The DerivativeCheck option causes the solver to check the supplied derivative against a finite-difference approximation at just one point. If the finite-difference and supplied derivatives do not match, the solver errors. If the derivatives match to within 1e-6, the solver reports the calculated differences, and continues iterating without further derivative checks. Solvers check the match at a point that is a small random perturbation of the initial point x0, modified to be within any bounds. Solvers do not include the computations for DerivativeCheck in the function count; see Iterations and Function Counts.

How to Check Derivatives

  • At the MATLAB® command line:

    1. Set the GradObj, GradConstr, or Jacobian options to 'on' with optimoptions. Make sure your objective or constraint functions supply the appropriate derivatives.

    2. Set the DerivativeCheck option to 'on'.

  • Using the Optimization app:

    1. In the Problem Setup and Results pane, choose Derivatives: Objective function: Gradient supplied or Nonlinear constraint function: Derivatives: Gradient supplied. Make sure your objective or constraint functions supply the appropriate derivatives.

    2. In the Options pane, check User-supplied derivatives > Validate user-supplied derivatives

Central finite differences are more accurate than the default forward finite differences. To use central finite differences:

  • At the MATLAB command line, set FinDiffType option to 'central' with optimoptions.

  • Using the Optimization app, in the Approximated derivatives pane, set Type to central differences.

Example: Checking Derivatives of Objective and Constraint Functions

Objective and Constraint Functions

Consider the problem of minimizing the Rosenbrock function within the unit disk as described in Solve a Constrained Nonlinear Problem.

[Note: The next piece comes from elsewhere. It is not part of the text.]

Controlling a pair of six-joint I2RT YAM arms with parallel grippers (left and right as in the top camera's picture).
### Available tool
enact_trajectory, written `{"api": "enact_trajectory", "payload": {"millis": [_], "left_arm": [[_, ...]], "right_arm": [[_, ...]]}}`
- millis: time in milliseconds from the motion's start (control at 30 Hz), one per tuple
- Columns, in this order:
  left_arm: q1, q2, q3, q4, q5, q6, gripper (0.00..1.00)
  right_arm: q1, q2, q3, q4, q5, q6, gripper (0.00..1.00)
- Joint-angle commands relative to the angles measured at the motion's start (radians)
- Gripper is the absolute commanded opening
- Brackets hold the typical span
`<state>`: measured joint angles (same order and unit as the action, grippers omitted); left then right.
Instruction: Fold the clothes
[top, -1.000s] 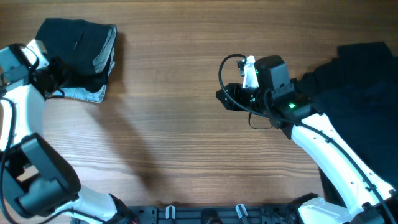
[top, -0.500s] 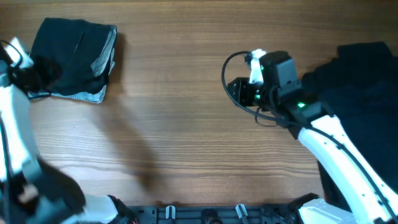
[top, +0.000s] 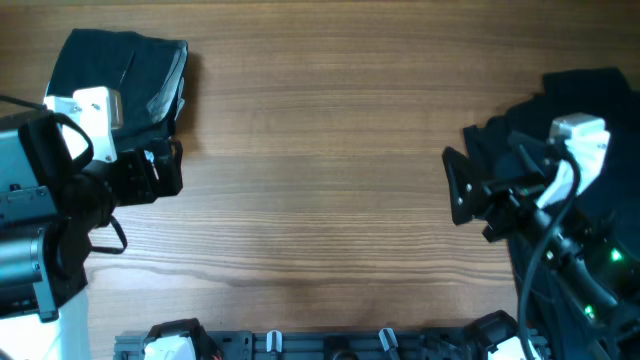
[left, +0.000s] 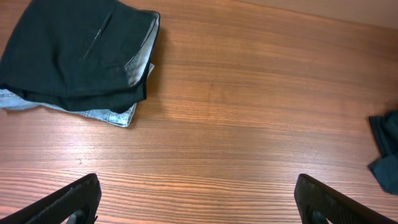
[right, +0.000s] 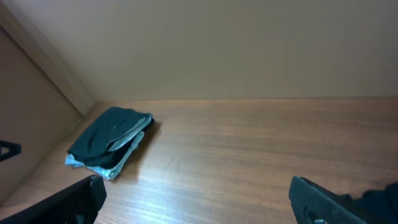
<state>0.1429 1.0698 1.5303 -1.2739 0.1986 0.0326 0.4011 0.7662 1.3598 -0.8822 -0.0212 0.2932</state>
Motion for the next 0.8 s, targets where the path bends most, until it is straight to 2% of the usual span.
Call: {"api": "enact_trajectory", "payload": {"millis": [0,67,300,367,467,567,633,700,767], "left_arm": [[-0.006,0.010,-0.006,-0.002,-0.014,0.005,1.00],[-0.006,0.012,-0.006,-0.002,-0.014,0.005,1.00],[-0.006,0.012,-0.006,-0.002,-0.014,0.005,1.00],[-0.006,0.012,-0.006,-0.002,-0.014,0.005,1.00],[-0.006,0.012,-0.006,-0.002,-0.014,0.005,1.00],[-0.006,0.012,-0.006,-0.002,-0.014,0.005,1.00],[-0.006,0.012,-0.006,-0.002,-0.014,0.005,1.00],[-0.006,0.012,-0.006,-0.002,-0.014,0.005,1.00],[-0.006,0.012,-0.006,-0.002,-0.014,0.005,1.00]], "right_arm": [[-0.002,-0.006,0.009,-0.006,-0.007,0.040,1.00],[-0.002,0.000,0.008,-0.017,0.017,0.151,1.00],[-0.002,0.002,0.001,-0.055,0.165,0.151,0.99],[-0.006,-0.002,-0.025,-0.039,0.263,0.151,1.00],[-0.072,-0.060,-0.172,0.127,0.340,0.150,1.00],[-0.170,-0.180,-0.412,0.368,0.335,0.171,1.00],[-0.205,-0.337,-0.619,0.412,0.338,0.369,1.00],[-0.228,-0.422,-0.742,0.436,0.340,0.441,1.00],[-0.251,-0.522,-0.901,0.539,0.336,0.456,1.00]]}}
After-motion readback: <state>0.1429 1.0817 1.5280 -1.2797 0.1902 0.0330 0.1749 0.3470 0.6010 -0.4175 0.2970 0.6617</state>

The rosenboth function calculates the objective function and its gradient:

function [f g H] = rosenboth(x)

f = 100*(x(2) - x(1)^2)^2 + (1-x(1))^2;

if nargout > 1
    g = [-400*(x(2)-x(1)^2)*x(1)-2*(1-x(1));
        200*(x(2)-x(1)^2)];
    
    if nargout > 2
        H = [1200*x(1)^2-400*x(2)+2, -400*x(1);
            -400*x(1), 200];  
    end
end

rosenboth calculates the Hessian, too, but this example does not use the Hessian.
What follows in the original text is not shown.